What is needed —
What lines in the following entries hold the word "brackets"? Copy each one.

Material for this task —
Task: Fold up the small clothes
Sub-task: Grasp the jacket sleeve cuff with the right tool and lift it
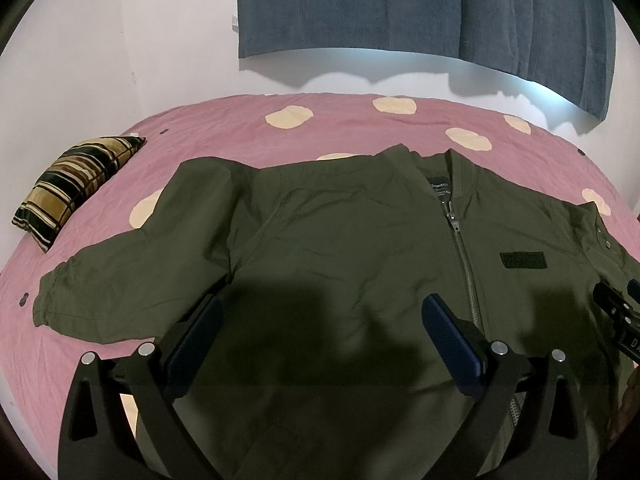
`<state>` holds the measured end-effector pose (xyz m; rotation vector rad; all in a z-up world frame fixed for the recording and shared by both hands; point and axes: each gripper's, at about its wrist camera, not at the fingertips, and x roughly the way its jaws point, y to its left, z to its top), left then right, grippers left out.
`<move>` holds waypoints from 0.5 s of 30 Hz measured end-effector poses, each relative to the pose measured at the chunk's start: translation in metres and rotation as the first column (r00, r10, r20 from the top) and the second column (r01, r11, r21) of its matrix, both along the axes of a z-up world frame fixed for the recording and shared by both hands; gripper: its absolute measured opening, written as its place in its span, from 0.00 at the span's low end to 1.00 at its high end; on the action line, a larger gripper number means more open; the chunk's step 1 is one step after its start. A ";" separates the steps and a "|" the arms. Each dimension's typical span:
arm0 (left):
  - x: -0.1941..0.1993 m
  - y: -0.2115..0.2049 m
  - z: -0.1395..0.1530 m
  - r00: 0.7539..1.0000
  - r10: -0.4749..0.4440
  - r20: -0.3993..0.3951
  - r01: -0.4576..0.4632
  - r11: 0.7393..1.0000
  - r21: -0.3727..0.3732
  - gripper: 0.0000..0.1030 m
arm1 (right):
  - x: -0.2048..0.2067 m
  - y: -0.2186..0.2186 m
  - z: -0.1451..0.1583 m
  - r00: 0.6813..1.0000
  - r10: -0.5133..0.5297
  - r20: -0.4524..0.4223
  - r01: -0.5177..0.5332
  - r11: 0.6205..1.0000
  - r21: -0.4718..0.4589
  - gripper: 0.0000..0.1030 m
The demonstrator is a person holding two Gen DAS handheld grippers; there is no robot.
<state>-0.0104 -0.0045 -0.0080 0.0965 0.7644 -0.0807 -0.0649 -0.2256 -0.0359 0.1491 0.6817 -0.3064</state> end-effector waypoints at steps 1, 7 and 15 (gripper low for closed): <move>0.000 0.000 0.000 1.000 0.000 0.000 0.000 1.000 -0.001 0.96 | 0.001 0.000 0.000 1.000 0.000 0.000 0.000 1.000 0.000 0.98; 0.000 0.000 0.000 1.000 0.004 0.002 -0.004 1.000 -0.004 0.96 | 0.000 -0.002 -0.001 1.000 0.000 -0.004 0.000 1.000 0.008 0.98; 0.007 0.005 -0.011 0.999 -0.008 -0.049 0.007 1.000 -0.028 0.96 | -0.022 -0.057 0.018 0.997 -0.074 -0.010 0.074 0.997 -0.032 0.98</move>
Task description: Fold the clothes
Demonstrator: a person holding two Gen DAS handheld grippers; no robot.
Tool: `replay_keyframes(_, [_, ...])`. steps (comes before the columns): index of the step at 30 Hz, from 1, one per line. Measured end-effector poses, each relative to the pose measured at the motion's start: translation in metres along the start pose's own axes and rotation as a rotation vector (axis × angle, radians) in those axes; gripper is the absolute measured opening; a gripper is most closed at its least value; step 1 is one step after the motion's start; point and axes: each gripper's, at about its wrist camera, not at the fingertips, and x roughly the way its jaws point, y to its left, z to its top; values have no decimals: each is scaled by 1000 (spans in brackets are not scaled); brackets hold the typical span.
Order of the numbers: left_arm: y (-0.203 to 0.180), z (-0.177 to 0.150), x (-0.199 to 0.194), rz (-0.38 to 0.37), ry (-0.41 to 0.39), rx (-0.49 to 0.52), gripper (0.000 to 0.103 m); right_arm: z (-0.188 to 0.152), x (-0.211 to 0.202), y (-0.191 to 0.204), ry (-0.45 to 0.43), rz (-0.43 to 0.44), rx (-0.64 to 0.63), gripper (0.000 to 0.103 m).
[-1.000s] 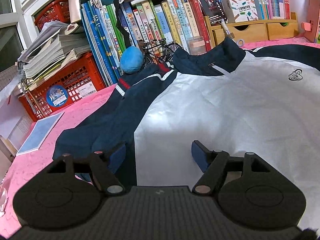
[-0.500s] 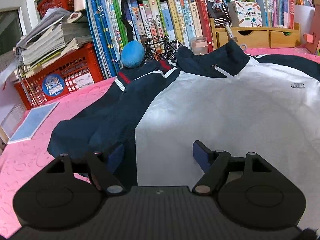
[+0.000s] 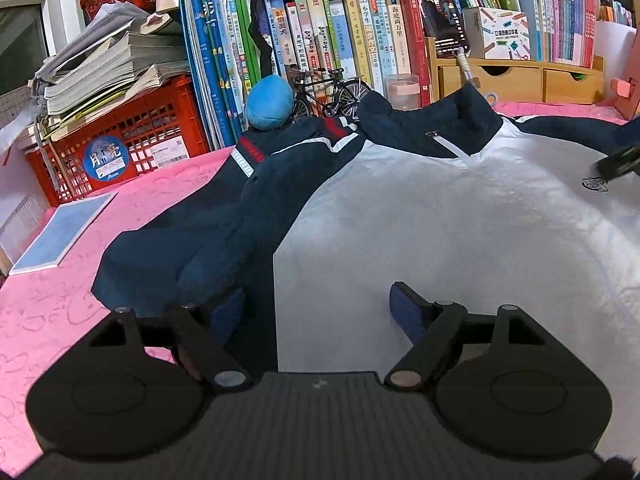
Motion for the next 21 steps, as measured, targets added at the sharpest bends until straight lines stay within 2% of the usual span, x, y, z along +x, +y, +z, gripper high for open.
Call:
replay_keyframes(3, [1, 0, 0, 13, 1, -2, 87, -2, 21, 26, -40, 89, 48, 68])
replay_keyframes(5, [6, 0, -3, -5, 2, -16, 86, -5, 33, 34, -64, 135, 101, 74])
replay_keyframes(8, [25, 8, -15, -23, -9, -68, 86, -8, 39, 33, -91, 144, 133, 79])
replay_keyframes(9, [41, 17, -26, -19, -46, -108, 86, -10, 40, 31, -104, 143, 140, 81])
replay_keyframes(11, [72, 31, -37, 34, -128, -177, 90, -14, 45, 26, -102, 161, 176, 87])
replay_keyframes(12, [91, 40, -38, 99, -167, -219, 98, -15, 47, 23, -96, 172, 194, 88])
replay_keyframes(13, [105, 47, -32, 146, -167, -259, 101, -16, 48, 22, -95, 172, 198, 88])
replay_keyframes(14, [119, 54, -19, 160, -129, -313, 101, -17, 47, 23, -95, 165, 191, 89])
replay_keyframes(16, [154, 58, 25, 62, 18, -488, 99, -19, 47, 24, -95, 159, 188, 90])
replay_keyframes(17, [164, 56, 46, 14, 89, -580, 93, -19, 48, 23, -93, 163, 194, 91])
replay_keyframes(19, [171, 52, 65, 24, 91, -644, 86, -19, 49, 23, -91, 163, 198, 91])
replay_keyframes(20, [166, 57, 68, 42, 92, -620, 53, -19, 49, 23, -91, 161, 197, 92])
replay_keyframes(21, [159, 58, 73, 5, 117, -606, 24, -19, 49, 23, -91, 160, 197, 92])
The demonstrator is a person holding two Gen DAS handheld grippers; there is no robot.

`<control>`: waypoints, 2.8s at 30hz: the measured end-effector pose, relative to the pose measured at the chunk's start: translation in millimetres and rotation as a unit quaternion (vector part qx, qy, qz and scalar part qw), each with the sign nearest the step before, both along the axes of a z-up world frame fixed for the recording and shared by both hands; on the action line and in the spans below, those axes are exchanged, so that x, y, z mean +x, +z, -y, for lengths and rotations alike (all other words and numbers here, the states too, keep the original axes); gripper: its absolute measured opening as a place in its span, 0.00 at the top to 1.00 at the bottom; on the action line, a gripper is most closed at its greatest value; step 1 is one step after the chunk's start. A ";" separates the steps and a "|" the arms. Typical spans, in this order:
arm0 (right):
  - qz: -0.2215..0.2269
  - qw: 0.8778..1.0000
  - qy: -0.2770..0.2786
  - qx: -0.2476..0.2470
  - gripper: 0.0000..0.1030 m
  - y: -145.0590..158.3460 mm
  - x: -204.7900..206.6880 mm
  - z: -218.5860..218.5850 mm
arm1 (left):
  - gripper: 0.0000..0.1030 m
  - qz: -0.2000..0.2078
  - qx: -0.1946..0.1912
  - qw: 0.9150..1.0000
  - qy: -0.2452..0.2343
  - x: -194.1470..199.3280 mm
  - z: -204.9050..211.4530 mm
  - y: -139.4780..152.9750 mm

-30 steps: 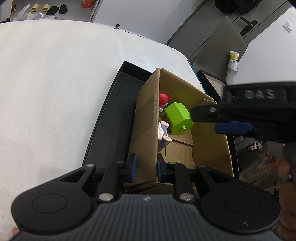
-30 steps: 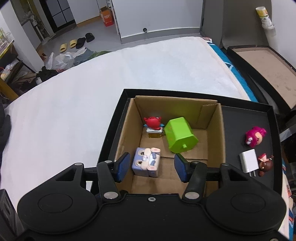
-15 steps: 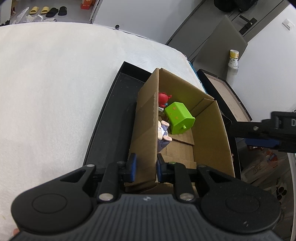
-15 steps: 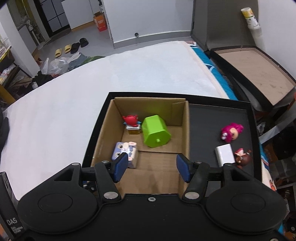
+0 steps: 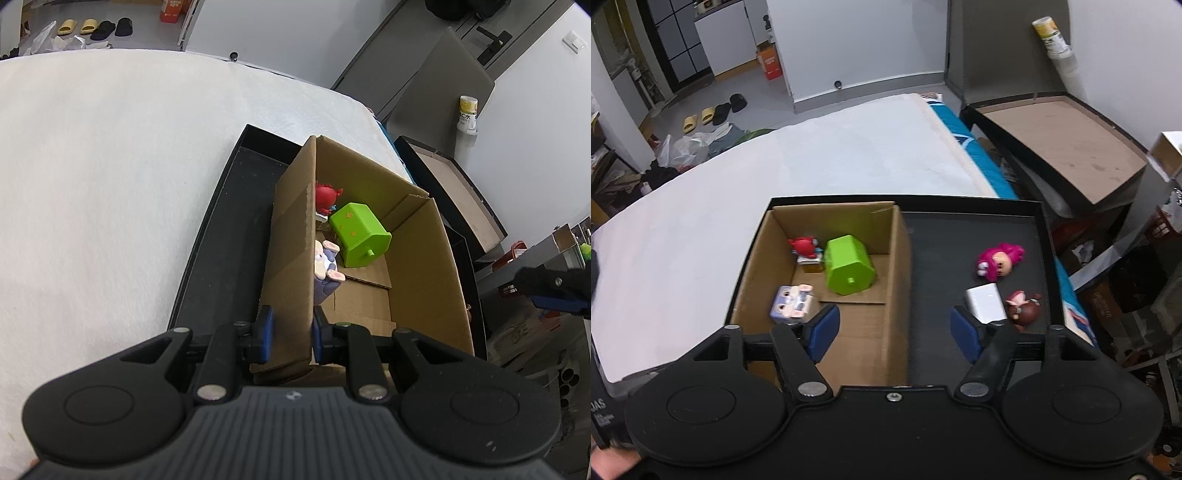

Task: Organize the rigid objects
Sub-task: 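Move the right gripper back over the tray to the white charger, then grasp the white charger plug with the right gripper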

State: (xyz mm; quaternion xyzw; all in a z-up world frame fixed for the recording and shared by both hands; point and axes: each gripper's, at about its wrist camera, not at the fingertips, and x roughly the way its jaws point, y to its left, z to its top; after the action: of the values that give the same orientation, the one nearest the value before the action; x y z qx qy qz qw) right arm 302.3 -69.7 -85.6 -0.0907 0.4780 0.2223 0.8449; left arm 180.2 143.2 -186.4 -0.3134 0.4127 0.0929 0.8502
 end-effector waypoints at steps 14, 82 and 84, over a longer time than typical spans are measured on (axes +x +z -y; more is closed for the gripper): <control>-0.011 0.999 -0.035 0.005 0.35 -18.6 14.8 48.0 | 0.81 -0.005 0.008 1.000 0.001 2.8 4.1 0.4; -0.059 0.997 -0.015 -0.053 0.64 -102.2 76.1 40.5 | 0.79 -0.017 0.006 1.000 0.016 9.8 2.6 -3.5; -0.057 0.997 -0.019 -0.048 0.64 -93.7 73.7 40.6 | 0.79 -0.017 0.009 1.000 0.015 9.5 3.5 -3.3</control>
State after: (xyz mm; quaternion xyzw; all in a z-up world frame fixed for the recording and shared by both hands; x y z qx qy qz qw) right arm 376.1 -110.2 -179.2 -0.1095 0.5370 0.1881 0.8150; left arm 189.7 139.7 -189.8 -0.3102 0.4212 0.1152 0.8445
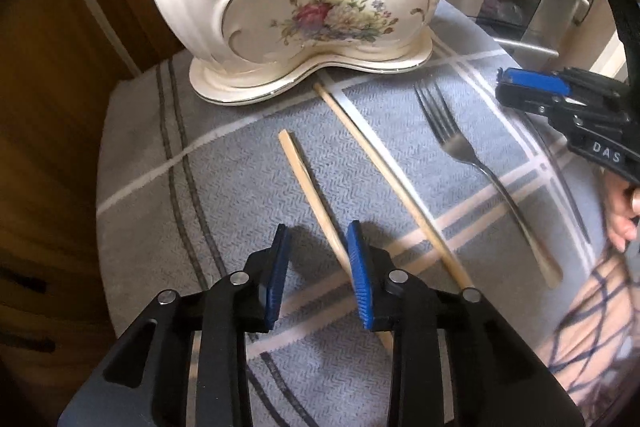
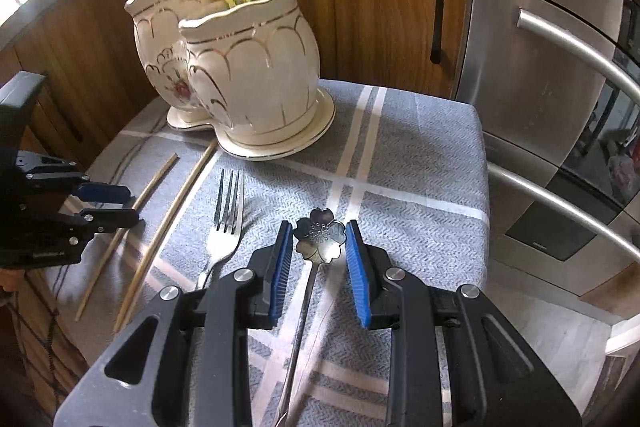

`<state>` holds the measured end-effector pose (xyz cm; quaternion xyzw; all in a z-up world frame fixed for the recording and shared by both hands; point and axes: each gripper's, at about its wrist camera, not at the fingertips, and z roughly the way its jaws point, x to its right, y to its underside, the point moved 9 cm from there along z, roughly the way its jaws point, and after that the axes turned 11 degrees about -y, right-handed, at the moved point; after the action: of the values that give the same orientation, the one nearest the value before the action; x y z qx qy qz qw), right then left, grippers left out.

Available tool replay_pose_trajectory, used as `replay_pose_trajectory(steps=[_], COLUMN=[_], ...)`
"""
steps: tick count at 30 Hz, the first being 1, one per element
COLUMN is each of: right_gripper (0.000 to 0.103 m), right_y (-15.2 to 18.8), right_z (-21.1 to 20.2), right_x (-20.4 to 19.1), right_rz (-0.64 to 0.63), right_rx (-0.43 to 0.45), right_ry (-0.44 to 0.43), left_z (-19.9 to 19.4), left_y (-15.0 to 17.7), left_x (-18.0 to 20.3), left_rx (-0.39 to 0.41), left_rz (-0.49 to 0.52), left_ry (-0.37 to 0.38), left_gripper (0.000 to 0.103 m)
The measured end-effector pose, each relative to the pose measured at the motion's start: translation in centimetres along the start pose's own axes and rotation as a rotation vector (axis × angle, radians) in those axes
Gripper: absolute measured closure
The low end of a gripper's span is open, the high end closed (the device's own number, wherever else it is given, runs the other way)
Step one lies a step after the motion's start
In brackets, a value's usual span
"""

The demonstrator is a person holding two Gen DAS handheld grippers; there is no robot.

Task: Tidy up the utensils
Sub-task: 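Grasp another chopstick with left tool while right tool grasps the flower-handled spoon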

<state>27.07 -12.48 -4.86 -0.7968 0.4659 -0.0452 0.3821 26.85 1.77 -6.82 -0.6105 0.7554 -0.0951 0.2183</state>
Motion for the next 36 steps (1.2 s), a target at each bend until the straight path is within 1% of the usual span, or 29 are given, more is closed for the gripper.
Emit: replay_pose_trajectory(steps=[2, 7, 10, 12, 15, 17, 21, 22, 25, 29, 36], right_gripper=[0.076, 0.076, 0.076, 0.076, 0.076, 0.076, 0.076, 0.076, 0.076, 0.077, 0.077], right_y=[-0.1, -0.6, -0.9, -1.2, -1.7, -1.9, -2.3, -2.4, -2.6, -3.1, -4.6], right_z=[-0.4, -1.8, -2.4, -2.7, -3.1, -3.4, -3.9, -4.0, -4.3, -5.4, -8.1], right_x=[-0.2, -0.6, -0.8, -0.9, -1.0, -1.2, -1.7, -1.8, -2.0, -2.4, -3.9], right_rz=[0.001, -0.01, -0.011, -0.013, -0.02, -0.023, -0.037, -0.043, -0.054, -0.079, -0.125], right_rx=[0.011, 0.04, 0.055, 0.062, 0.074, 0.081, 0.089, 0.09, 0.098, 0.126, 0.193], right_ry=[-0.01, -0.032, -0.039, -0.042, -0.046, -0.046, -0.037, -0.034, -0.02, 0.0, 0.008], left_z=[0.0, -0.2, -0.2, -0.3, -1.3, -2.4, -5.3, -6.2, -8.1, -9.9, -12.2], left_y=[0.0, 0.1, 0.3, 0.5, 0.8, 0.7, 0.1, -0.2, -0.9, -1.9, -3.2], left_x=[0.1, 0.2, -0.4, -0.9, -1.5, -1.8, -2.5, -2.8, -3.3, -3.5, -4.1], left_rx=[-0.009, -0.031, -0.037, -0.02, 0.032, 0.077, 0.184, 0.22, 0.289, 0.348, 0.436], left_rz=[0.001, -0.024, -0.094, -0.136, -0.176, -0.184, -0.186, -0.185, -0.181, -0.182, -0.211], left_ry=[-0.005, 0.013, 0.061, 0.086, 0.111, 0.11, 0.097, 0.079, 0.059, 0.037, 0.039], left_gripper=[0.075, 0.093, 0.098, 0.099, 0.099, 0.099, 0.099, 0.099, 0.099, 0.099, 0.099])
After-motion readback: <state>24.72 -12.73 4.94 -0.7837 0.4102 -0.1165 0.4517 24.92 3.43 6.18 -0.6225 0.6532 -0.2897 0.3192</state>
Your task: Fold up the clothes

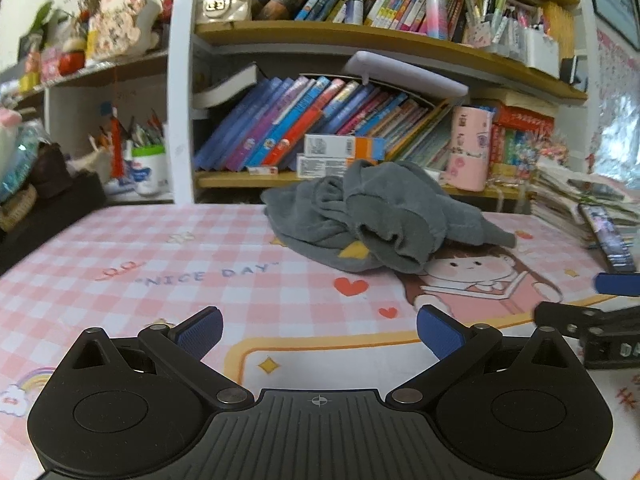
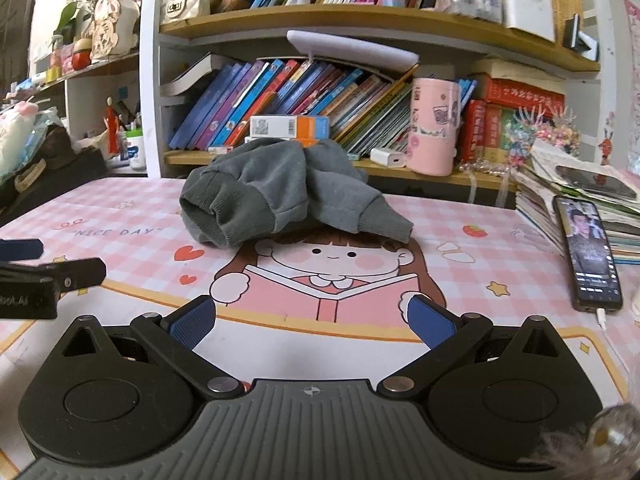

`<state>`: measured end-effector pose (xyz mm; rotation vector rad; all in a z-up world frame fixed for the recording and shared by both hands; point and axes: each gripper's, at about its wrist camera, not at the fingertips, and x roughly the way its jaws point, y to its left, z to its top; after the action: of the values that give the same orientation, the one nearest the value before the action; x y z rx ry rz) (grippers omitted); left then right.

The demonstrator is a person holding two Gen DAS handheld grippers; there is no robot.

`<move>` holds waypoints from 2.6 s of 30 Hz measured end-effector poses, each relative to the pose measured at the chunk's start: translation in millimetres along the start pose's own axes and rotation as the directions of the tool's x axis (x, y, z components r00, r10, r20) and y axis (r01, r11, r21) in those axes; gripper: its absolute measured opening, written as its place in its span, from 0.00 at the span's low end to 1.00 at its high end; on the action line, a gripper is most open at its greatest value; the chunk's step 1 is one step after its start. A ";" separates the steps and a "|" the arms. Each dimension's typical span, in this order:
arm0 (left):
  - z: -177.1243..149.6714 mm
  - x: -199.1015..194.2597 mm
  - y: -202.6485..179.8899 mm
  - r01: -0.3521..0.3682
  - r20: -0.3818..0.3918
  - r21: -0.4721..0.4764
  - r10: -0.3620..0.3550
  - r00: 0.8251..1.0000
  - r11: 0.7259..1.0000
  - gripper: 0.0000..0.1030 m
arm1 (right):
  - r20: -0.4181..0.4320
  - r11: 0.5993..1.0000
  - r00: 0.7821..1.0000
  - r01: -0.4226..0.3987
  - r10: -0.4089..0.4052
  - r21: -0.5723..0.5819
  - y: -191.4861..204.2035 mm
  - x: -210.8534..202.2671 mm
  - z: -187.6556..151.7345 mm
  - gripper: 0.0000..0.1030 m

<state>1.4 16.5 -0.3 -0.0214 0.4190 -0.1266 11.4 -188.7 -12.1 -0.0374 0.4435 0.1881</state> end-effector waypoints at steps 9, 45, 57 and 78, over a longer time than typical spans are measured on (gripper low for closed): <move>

Answer box —
Tool: `replay_keyframes(_, [_, ...])`. steps (comes before the columns): index of the step at 30 Hz, from 1, one per line. Measured end-effector poses, each relative to the pose measured at the motion's start: translation in metres along the start pose's own axes and rotation as a rotation vector (axis × angle, radians) in those axes; gripper is the absolute measured opening; a gripper is most closed at its least value; step 1 is one step after the motion's start; point and axes: each gripper's, at about its wrist camera, not at the fingertips, and x roughly the way its jaws point, y to its left, z to its top; values have no decimals: each is scaled by 1000 (spans in brackets are not scaled); brackets hold the typical span.
In brackets, a value's usual span

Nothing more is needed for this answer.